Israeli Prime Minister Benjamin Netanyahu has postponed a debate on legislation to recognize the mass killing of Armenians under the Ottoman Empire during World War I as genocide.
The Foreign Ministry said in a statement on June 3 that Netanyahu accepted its recommendation to postpone the debate until after Turkey’s upcoming polls over concern it "would likely help” the Turkish president in the election campaign.
The move comes amid a low point in relations between Israel and Turkey, which is scheduled to hold presidential and parliamentary elections on June 24, with President Recep Tayyip Erdogan seeking a new mandate.
The World War I-era mass slaughter and deportation of up to 1.5 million Armenians by Ottoman Turks is a highly sensitive issue in both Armenia and Turkey.
Armenia says it is one of the first examples of genocide in modern history, predating the Holocaust carried out by Nazi Germany against more than 6 million Jews during World War II.

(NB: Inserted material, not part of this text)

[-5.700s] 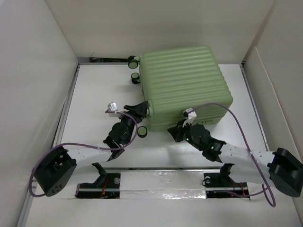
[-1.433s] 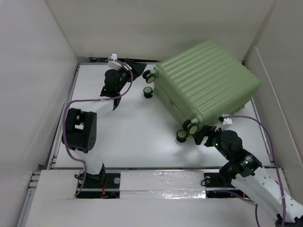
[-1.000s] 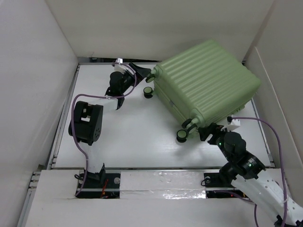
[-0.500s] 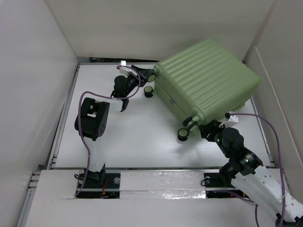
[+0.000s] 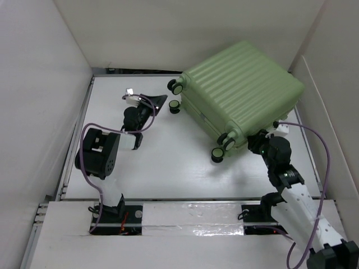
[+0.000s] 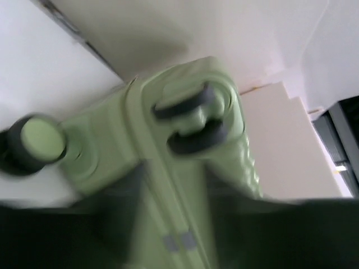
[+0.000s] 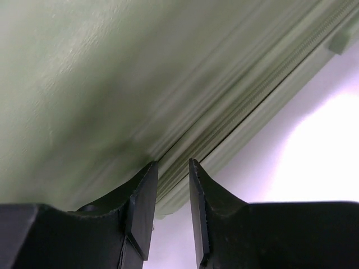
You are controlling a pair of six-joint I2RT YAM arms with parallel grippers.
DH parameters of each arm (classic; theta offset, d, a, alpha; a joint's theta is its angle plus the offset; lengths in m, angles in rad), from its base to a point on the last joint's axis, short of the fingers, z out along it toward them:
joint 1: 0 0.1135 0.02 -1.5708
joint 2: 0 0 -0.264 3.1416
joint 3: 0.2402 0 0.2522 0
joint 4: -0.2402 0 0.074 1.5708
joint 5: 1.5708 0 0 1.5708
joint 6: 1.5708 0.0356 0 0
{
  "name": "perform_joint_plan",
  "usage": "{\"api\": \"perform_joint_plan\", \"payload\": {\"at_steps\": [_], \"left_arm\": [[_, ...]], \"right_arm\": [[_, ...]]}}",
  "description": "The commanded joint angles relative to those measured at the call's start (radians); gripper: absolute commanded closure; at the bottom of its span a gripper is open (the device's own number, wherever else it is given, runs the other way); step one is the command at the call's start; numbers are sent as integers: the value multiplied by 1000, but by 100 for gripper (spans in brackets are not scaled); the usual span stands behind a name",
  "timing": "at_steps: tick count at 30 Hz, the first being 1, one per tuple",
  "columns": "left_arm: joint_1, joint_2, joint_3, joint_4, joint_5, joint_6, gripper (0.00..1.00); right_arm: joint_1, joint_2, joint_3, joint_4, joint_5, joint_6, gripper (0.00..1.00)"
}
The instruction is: Pack the luggage
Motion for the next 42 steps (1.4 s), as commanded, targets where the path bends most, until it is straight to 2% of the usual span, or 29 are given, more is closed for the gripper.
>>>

Turkey objects, saying that Armenians died in much smaller numbers and because of civil strife rather than a planned, systemic effort by the Ottoman government against the Christian minority.
At least 23 countries, including France and Germany, recognize the killings as genocide.

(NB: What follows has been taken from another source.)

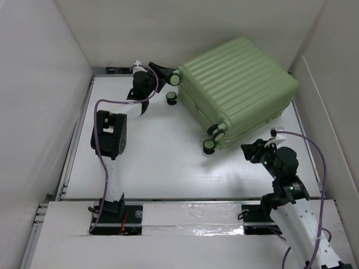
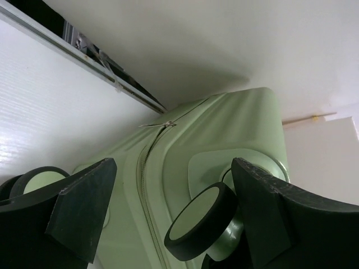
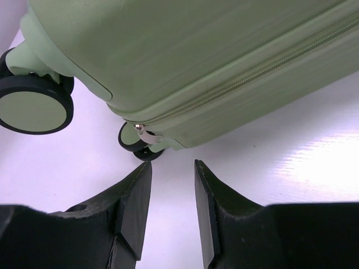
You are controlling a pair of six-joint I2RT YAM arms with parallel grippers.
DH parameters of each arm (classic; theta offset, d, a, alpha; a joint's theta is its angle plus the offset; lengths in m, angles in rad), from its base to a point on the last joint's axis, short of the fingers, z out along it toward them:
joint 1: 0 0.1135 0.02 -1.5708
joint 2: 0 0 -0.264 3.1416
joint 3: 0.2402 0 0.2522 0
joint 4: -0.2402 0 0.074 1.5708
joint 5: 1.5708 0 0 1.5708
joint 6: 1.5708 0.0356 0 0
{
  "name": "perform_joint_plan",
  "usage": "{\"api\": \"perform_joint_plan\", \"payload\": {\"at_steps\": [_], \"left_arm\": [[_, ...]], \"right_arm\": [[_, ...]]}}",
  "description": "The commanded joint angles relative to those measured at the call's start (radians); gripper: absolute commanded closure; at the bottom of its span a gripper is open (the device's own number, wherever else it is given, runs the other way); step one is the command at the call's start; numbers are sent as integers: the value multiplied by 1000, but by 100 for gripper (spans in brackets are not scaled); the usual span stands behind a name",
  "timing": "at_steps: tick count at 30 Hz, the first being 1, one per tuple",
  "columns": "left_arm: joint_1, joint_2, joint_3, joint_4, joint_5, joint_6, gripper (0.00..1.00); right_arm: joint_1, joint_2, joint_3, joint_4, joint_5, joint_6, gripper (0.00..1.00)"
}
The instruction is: Pack the luggage
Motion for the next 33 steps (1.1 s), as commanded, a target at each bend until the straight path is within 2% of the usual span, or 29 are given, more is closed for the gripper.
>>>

The Israeli parliament on May 23 approved a motion to hold a plenary debate on “recognizing the Armenian genocide.”
According to local media reports, two bills on the issue were submitted by members of both the ruling coalition and opposition, and the Ministerial Committee on Legislation is now due to debate them.

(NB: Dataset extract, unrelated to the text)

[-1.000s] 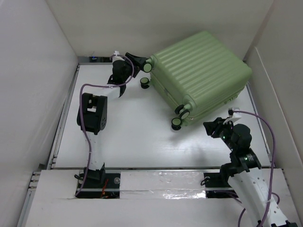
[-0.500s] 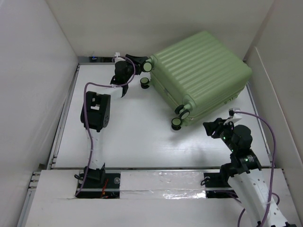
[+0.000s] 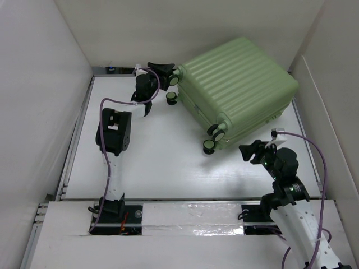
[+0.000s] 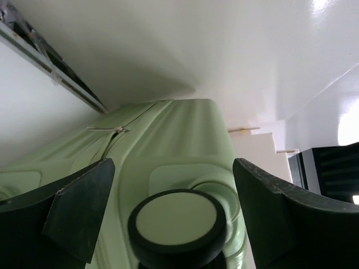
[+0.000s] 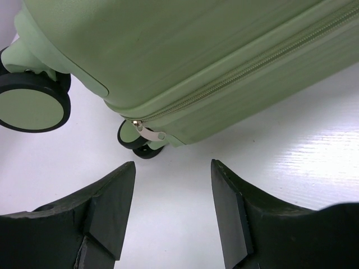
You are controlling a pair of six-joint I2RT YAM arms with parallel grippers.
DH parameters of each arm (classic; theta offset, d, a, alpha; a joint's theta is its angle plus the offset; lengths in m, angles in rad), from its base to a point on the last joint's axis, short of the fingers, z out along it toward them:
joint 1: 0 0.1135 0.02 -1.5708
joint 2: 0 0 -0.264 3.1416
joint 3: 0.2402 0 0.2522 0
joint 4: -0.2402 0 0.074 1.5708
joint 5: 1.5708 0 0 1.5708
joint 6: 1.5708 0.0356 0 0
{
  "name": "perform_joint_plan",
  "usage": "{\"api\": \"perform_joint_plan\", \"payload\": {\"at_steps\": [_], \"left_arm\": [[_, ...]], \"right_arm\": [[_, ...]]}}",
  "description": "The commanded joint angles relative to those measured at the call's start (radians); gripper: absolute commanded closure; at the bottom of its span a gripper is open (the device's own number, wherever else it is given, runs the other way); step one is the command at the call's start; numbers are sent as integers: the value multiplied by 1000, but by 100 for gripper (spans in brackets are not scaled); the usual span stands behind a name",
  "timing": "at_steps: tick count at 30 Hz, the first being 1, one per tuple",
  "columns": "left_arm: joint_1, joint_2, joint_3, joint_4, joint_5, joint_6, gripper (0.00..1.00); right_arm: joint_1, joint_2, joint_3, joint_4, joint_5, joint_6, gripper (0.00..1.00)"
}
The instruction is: Pack the luggage
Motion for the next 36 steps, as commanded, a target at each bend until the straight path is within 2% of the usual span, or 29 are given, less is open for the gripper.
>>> {"api": "perform_joint_plan", "payload": {"at_steps": [1, 2, 3, 4, 11, 14, 17, 20, 23, 24, 26, 27, 29, 32, 36], "left_arm": [[-4, -45, -45, 87, 24, -8, 15], [-4, -48, -60, 104, 23, -11, 16], [-4, -47, -60, 106, 21, -18, 24], [-4, -44, -56, 106, 24, -24, 27], [-4, -41, -31, 124, 9, -51, 31], [-4, -44, -21, 112, 13, -67, 30], [-4, -51, -27, 108, 13, -69, 23], [-4, -41, -18, 109, 9, -87, 26], [-13, -12, 2, 129, 18, -116, 41], [-13, -4, 24, 131, 21, -133, 56], [-13, 8, 42, 118, 13, -132, 72], [-13, 8, 56, 106, 7, -118, 87], [-13, -13, 44, 109, -22, -101, 100], [-13, -95, -56, 160, -86, -29, 100], [-4, -237, -281, 252, -157, 84, 100]], "right_arm": [[2, 15, 13, 45, -2, 2, 38], [2, 19, 14, 48, -5, 1, 38], [2, 22, 16, 48, -10, 1, 38], [2, 22, 16, 48, -14, -1, 38], [2, 3, 2, 37, -7, 1, 38], [2, 3, -3, 42, -4, 1, 37], [2, 11, 1, 48, -10, 1, 37], [2, 17, 5, 51, -11, -4, 37], [2, 12, 5, 43, -8, -2, 37], [2, 9, 5, 42, -7, -4, 37], [2, 0, 2, 39, 1, 1, 37], [2, -3, 2, 40, 4, 1, 37], [2, -1, 2, 42, 22, 9, 38], [2, 9, 4, 49, 76, 24, 40], [2, 51, 22, 103, 94, 22, 54]]}}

Deputy Itzik Shmuli from the opposition Zionist Union slammed the Israeli Foreign Ministry’s explanation on the need to delay the debate as "false and ridiculous."
"If foreign ministries in the world would act in such a cowardly and utilitarian manner on recognizing the Holocaust, where would we be today?" he tweeted.
A new round of diplomatic confrontation arose between Israel and Turkey following the killing of dozens of Palestinians by Israeli soldiers during protests on the Gaza border last month.
Erdogan called Israel a "terror state" and compared its actions against the Palestinians to the Nazi persecution of the Jews.
Netanyahu fired back, saying the Turkish president’s hands were “stained with the blood of countless Kurdish citizens in Turkey and Syria.”
Ankara recalled its ambassador to Israel and expelled the Israel envoy and consul-general over the dispute, while Israel ordered the Turkish consul in Jerusalem to leave.
Israel is home to a small Armenian community, with many members living in Jerusalem’s Armenian Quarter.